I always like it when someone gives a talk, attaches his windows laptop to the beamer, and is then constantly distracted by the yellow notifications in the bottom right corner "You are now connected to the internet", "Your virus definitions are out of date", "New hardware detected"...
Microsoft Windows did it right, all notifications are standardized and put into the icon tray. If I want to disable notifications I open the tray settings and disable them there. MacOS never standardized anything, and so every MacOS app creates a new non-standard tray icon, with its own notification system, and some of them now use Growl and some of them don't. It's a mess that even Microsoft managed to standardize 10 years ago.
Microsoft did it exactly right if you assume popup notifications are necessary. I firmly believe that popup notifications are unnecessary and distracting, and that's why I prefer the "notification system" of OS X (red badges in the dock). These are a standard. Growl and menu bar status icons etc are just useless cruft introduced by developers who don't want to adhere to the standard. I could care less if my OS notifies me that it discovered a new input device, or that someone sent me an email labelled "urgent", or whatever.
Of course, OS X is not as clean and notification-free as I'd like it to be: It annoys me every other week or so with some useless software update, and every 10 days it complains that I didn't plug in the backup drive for some time.
Now, it might be possible to configure and disable all these notifications, but I just don't want to bother. I want my computer to act on my command, and in my eyes there is almost no excuse for putting up an unexpected notification or alert or dialog for anything.
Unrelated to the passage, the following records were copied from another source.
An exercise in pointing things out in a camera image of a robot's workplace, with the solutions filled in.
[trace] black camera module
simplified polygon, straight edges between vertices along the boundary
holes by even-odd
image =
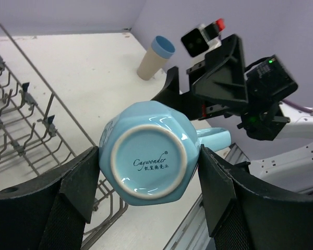
[[[196,57],[209,49],[208,43],[198,28],[184,35],[181,42],[191,57]]]

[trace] mug handle
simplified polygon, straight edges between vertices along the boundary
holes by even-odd
[[[196,130],[198,142],[216,152],[231,145],[231,134],[227,129],[208,128]]]

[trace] purple wall
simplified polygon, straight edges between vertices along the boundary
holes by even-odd
[[[313,0],[147,0],[132,33],[144,47],[148,47],[155,35],[169,38],[176,46],[176,53],[165,69],[179,66],[181,89],[188,90],[185,69],[191,66],[191,58],[180,43],[180,38],[200,23],[209,24],[224,18],[223,36],[240,35],[244,42],[246,63],[277,54],[286,64],[300,85],[291,100],[313,106]],[[238,130],[238,117],[209,120],[214,127],[225,127],[251,159],[270,157],[305,145],[311,140],[285,139],[259,142]]]
[[[99,33],[131,28],[146,0],[0,0],[13,35]]]

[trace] light blue mug
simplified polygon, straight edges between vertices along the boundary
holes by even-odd
[[[185,115],[159,102],[135,103],[105,126],[99,166],[128,204],[169,203],[182,197],[193,177],[201,144],[219,151],[231,136],[222,128],[196,130]]]

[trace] mug bottom
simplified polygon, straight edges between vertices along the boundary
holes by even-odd
[[[157,199],[172,193],[185,176],[187,154],[169,129],[144,124],[123,133],[111,153],[111,171],[128,194]]]
Actually, it should be a feature of the graphical (or non graphical) environment you are in, not the underlying OS. The OS should not be concerned with how or what things appear on a screen.
I find the term Operating System mostly outdated these days when all common OSes ship with wide array of applications, some which are essential for the system to function, and others less so.
You are confusing OS with the userland. Graphical environment is not necessarily a part of the OS. If you run Linux you can load a number of different graphical environments.
> If I use Linux I can load a number of different filesystems. Are these not part of the OS?
Actually, most filesystems are part of the kernel. There is the FUSE mechanism, on which you can attach user-space file systems. Filesystem drivers attached in such way are usually (unless you are doing something wrong) portable across OSs that share similar mechanisms and, as the name implies, are withing the user space. not OS-space.
> it is often a feature of the OS
Much like tires are a feature of a car. The fact you bought them together does not mean they are the same object. A tire is not a car much like a GUI is not an OS.
Funny you say that. I have distinct memories of running Gnome on top of Linux, FreeBSD and OpenSolaris. I even remember running a somewhat early version on IRIX and on MkLinux.